Then we can define live-in. This on the surface looks more complicated but I think that is only because of Souffle’s choice of syntax.

// liveness.dl
// ...
live_in(b, v) :- (live_out(b, v) ; block_use(b, v)), !block_def(b, v).

It reads as “a variable v is live-in to b if it is either live-out of b or used in b, and not defined in b. The semicolons are disjunctions—or—and the exclamation points negations—not.

These relations look endlessly mutually recursive but you have to keep in mind that we’re not running functions on data, exactly. We’re declaratively expressing definitions of rules—relations. block_use(b, v) in the body of live_in is not calling a function but instead making a query—is the row (b, v) in the table block_use? Datalog builds the tables until saturation.

Now we can run Souffle! We tell it to dump to standard output with -D- but you could just as easily have it dump each output relation in its own separate file in the current directory by specifying -D..

$ souffle -D- liveness.dl
---------------
live_in
block   var
===============
B2      R10
B3      R10
B3      R12
B3      R13
B4      R10
B4      R12
===============
---------------
live_out
block   var
===============
B1      R10
B2      R10
B2      R12
B2      R13
B3      R10
===============
$

That’s neat. We got nicely formatted tables and it only took us two lines of code!
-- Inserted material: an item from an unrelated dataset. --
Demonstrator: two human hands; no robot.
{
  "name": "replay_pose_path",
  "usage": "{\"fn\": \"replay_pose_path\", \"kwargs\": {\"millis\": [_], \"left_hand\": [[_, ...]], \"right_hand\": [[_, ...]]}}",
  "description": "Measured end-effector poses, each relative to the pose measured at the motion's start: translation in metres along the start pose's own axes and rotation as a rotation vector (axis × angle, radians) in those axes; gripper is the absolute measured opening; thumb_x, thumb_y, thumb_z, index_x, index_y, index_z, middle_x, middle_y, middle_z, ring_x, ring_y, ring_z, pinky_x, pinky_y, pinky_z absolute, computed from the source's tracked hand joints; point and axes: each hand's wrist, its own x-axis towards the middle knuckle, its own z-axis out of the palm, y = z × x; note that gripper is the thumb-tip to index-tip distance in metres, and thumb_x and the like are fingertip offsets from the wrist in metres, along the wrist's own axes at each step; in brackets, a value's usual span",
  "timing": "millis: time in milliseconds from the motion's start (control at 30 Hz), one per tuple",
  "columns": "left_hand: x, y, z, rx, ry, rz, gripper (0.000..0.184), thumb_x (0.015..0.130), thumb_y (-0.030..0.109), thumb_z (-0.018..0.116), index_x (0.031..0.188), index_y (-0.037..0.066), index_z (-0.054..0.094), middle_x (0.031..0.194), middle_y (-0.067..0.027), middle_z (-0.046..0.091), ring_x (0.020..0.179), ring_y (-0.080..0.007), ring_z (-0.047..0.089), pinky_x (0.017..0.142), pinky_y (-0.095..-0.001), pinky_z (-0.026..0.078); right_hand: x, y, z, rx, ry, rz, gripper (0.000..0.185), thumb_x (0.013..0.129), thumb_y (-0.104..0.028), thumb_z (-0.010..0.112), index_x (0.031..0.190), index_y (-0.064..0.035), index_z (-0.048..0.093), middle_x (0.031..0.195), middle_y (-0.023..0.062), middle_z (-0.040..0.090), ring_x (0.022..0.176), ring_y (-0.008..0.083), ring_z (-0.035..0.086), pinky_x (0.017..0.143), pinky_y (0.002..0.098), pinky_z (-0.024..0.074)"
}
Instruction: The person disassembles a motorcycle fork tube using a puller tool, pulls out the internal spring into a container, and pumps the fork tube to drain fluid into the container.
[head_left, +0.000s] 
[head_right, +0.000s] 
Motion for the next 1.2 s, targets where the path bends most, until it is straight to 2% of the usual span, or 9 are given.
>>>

Let’s compare to our Ruby code from the previous post to underscore the point:

def analyze_liveness
  order = post_order
  gen, kill = compute_initial_liveness_sets(order)
  live_in = Hash.new 0
  changed = true
  while changed
    changed = false
    for block in order
      block_live = block.successors.map { |succ| live_in[succ] }.reduce(0, :|)
      block_live |= gen[block]
      block_live &= ~kill[block]
      if live_in[block] != block_live
        changed = true
        live_in[block] = block_live
      end
    end
  end
  live_in
end

This is because we have separated the iteration-to-fixpoint bit from the main bit of the dataflow analysis: the equation. If we let Datalog do the data movement for us, we can work on defining the rules—and only the rules.

This is probably why, in the fullness of time, many static analysis and compiler tools end up growing some kind of embedded (partial) Datalog engine. Call it Scholz’s tenth rule.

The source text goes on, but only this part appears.